EXERCISE OBJECTIVE » From the listing below, reproduce word for word the part that opens with the line containing "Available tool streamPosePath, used" and closes with the line containing "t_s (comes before"; reproduce nothing else.

DATA BELOW »
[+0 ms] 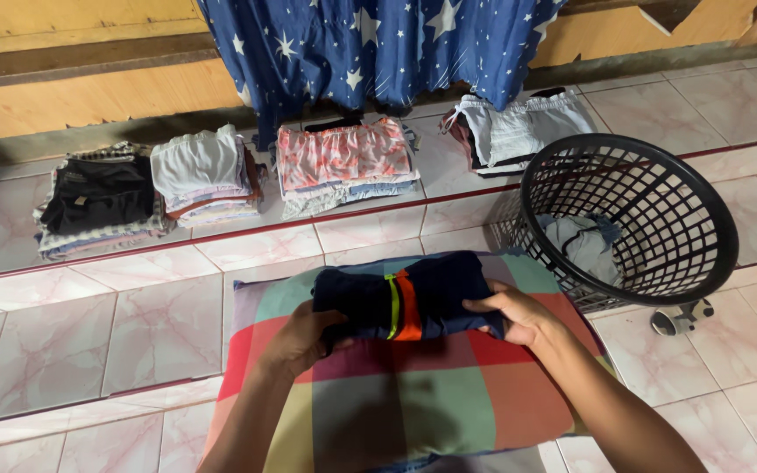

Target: The person picks up several garments from a laundry basket and folds them one by one on a pillow, placing each folded item onto a stack.

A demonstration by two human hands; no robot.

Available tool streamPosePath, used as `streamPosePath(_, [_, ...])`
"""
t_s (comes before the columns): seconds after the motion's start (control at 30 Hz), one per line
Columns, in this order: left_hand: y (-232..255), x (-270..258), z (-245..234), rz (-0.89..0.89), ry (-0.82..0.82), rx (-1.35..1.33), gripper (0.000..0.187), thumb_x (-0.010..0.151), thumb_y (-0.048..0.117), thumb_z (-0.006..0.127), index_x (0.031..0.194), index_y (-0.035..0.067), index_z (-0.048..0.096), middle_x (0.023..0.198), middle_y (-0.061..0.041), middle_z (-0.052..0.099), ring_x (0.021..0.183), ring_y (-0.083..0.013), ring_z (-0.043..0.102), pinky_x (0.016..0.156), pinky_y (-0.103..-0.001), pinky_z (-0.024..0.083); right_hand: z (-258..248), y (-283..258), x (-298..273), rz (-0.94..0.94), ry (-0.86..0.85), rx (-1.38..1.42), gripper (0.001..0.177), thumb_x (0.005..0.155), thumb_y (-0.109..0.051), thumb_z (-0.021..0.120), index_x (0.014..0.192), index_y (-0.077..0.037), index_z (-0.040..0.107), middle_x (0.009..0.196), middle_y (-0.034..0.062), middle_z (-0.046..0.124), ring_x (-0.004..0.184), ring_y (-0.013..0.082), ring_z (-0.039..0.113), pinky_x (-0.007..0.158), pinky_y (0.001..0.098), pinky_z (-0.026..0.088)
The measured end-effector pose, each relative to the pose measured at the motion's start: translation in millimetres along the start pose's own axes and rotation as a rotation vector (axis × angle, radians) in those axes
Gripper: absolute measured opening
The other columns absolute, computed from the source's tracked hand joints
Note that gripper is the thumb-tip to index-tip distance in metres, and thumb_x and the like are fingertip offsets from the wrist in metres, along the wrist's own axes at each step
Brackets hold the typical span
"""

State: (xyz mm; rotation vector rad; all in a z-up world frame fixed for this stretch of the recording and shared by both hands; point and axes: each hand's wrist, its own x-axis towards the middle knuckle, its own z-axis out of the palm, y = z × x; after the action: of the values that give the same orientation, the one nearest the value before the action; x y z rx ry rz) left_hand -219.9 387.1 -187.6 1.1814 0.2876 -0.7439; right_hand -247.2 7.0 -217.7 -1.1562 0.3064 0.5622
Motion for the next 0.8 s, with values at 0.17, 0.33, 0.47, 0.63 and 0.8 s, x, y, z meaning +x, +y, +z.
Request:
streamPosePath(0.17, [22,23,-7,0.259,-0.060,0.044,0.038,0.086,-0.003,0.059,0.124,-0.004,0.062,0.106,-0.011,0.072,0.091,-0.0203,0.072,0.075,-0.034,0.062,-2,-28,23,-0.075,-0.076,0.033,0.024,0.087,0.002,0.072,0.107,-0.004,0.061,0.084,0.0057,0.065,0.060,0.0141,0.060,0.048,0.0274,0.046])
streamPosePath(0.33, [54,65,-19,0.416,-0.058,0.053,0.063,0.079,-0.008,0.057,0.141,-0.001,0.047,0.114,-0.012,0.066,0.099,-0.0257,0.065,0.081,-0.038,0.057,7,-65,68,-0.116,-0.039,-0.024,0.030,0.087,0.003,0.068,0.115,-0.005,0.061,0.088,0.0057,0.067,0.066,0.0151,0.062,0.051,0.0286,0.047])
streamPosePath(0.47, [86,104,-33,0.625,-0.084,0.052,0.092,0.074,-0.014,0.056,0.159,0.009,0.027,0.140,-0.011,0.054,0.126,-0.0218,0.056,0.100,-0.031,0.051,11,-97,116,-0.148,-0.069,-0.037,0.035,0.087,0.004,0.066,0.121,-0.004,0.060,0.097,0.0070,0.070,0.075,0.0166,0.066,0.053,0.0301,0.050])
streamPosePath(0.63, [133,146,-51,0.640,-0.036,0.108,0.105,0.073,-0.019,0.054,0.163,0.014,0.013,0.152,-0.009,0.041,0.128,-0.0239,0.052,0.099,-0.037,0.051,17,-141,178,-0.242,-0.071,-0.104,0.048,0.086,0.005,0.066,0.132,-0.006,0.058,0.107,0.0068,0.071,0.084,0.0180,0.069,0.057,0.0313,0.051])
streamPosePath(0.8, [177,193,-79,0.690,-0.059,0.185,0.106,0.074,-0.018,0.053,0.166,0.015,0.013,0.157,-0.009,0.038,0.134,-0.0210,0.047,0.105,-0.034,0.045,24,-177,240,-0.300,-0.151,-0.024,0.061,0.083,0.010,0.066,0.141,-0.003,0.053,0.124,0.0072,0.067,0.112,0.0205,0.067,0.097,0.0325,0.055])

ANSWER SPACE »
Available tool streamPosePath, used as `streamPosePath(_, [_, ...])`
"""
t_s (comes before the columns): seconds after the motion's start (control at 30 Hz), one per line

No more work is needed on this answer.